Lemma 38.4.8. Let $S$, $X$, $\mathcal{F}$, $x$, $s$ be as in Definition 38.4.2. Let $(Z, Y, i, \pi , \mathcal{G}, z, y)$ be a one step dévissage of $\mathcal{F}/X/S$ at $x$. Let
\[ \xymatrix{ (Y, y) \ar[d] & (Y', y') \ar[l] \ar[d] \\ (S, s) & (S', s') \ar[l] } \]
be a commutative diagram of pointed schemes such that the horizontal arrows are elementary étale neighbourhoods. Then there exists a commutative diagram
\[ \xymatrix{ & & (X'', x'') \ar[lld] \ar[d] & (Z'', z'') \ar[l] \ar[lld] \ar[d] \\ (X, x) \ar[d] & (Z, z) \ar[l] \ar[d] & (S'', s'') \ar[lld] & (Y'', y'') \ar[lld] \ar[l] \\ (S, s) & (Y, y) \ar[l] } \]

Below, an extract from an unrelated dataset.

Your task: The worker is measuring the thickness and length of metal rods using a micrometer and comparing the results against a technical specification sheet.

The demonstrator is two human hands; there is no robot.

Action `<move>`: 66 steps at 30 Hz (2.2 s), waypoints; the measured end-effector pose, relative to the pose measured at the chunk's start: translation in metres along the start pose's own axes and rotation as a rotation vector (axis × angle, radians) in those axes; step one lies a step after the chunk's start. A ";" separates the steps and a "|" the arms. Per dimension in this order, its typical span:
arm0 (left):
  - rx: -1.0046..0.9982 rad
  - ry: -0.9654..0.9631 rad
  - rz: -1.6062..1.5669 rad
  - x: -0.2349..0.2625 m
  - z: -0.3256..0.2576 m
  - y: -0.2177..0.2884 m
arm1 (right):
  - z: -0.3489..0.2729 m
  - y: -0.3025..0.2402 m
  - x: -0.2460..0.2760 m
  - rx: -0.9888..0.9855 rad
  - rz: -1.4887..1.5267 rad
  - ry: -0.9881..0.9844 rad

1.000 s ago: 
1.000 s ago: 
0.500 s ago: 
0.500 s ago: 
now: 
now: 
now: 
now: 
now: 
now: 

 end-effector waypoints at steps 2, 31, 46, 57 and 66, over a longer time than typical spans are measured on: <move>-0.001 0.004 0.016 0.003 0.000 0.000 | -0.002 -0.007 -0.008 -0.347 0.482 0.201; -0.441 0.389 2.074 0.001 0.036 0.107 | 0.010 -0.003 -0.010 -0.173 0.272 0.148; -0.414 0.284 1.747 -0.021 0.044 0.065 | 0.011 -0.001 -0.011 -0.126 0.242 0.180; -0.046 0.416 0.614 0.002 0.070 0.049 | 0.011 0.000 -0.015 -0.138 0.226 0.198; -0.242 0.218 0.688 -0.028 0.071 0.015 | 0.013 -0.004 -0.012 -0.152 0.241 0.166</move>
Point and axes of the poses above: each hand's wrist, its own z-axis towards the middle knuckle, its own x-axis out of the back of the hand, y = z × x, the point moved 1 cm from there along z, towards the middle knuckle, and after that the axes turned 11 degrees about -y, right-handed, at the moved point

of pointed schemes with the following properties:
$(S'', s'') \to (S', s')$ is an elementary étale neighbourhood and the morphism $S'' \to S$ is the composition $S'' \to S' \to S$,
$Y''$ is an open subscheme of $Y' \times _{S'} S''$,
$Z'' = Z \times _ Y Y''$,
$(X'', x'') \to (X, x)$ is an elementary étale neighbourhood, and
$(Z'', Y'', i'', \pi '', \mathcal{G}'', z'', y'')$ is a one step dévissage at $x''$ of the sheaf $\mathcal{F}''$.
Here $\mathcal{F}''$ (resp. $\mathcal{G}''$) is the pullback of $\mathcal{F}$ (resp. $\mathcal{G}$) via the morphism $X'' \to X$ (resp. $Z'' \to Z$) and $i'' : Z'' \to X''$ and $\pi '' : Z'' \to Y''$ are as in the diagram.
Proof.
Let $(S'', s'') \to (S', s')$ be any elementary étale neighbourhood with $S''$ affine. Let $Y'' \subset Y' \times _{S'} S''$ be any affine open neighbourhood containing the point $y'' = (y', s'')$. Then we obtain an affine $(Z'', z'')$ by (3). Moreover $Z_{S''} \to X_{S''}$ is a closed immersion and $Z'' \to Z_{S''}$ is an étale morphism. Hence Lemma 38.2.1 applies and we can find an étale morphism $X'' \to X_{S'}$ of affines such that $Z'' \cong X'' \times _{X_{S'}} Z_{S'}$. Denote $i'' : Z'' \to X''$ the corresponding closed immersion. Setting $x'' = i''(z'')$ we obtain a commutative diagram as in the lemma. Properties (1), (2), (3), and (4) hold by construction. Thus it suffices to show that (5) holds for a suitable choice of $(S'', s'') \to (S', s')$ and $Y''$.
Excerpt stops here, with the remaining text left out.